> _EXERCISE REQUIREMENTS_
Exclude the pictures, then restate exactly each line of the data below from the first through the line containing "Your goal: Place".
*** Block opens ***
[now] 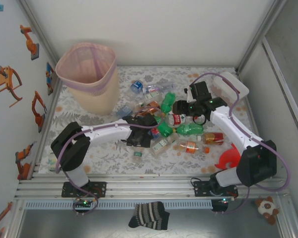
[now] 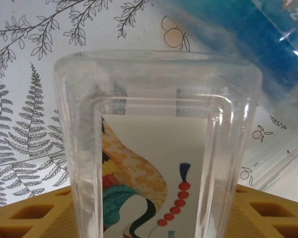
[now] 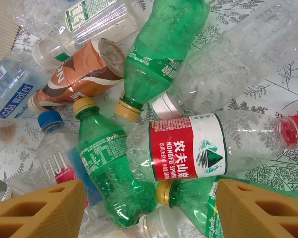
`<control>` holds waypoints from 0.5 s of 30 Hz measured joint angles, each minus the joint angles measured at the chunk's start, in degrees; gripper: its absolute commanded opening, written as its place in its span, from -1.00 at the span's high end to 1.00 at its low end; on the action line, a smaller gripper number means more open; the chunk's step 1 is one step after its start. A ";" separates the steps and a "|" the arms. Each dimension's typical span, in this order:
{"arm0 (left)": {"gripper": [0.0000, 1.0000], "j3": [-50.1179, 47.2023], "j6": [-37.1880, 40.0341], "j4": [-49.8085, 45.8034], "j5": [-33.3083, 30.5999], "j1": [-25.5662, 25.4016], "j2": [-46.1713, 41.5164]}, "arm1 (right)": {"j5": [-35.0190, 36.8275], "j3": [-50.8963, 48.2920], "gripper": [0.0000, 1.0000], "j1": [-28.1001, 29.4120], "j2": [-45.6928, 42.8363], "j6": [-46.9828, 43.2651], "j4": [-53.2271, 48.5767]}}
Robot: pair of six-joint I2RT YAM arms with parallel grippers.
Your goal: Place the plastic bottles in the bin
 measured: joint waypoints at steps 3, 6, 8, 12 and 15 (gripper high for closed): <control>-0.18 0.04 0.00 0.00 0.00 0.00 0.00 | 0.00 0.00 -0.38 0.00 0.00 0.00 0.00; -0.16 0.09 0.02 -0.02 0.00 0.00 0.00 | 0.00 0.00 -0.38 0.00 0.00 0.02 0.00; -0.14 0.11 0.02 -0.04 0.00 -0.04 0.00 | 0.00 0.00 -0.38 0.00 0.00 0.02 0.00; -0.13 0.20 0.00 -0.26 -0.20 -0.04 0.00 | 0.00 0.00 -0.38 0.00 0.00 0.02 0.00; -0.13 0.61 0.04 -1.25 -0.92 -0.04 -0.22 | 0.04 0.00 -0.38 0.00 0.00 0.02 0.00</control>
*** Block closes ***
> _SOLUTION TO THE EXERCISE_
[now] 
[now] 
[now] 
`<control>` holds waypoints from 0.5 s of 30 Hz measured joint angles, each minus the joint angles measured at the chunk's start, in degrees; gripper: its absolute commanded opening, written as its place in its span, from -1.00 at the span's high end to 1.00 at its low end; on the action line, a smaller gripper number means more open; the chunk's step 1 is one step after its start. A ";" separates the steps and a "|" the arms. Each dimension's typical span, in this order:
{"arm0 (left)": {"gripper": [0.0000, 1.0000], "j3": [-50.1179, 47.2023], "j6": [-37.1880, 40.0341], "j4": [-49.8085, 45.8034], "j5": [-33.3083, 30.5999], "j1": [-25.5662, 25.4016], "j2": [-46.1713, 41.5164]}, "arm1 (right)": {"j5": [-35.0190, 36.8275], "j3": [-50.8963, 48.2920], "gripper": [0.0000, 1.0000], "j1": [-28.1001, 29.4120], "j2": [-45.6928, 42.8363], "j6": [-46.9828, 43.2651], "j4": [-53.2271, 48.5767]}}
Robot: pair of six-joint I2RT YAM arms with parallel grippers.
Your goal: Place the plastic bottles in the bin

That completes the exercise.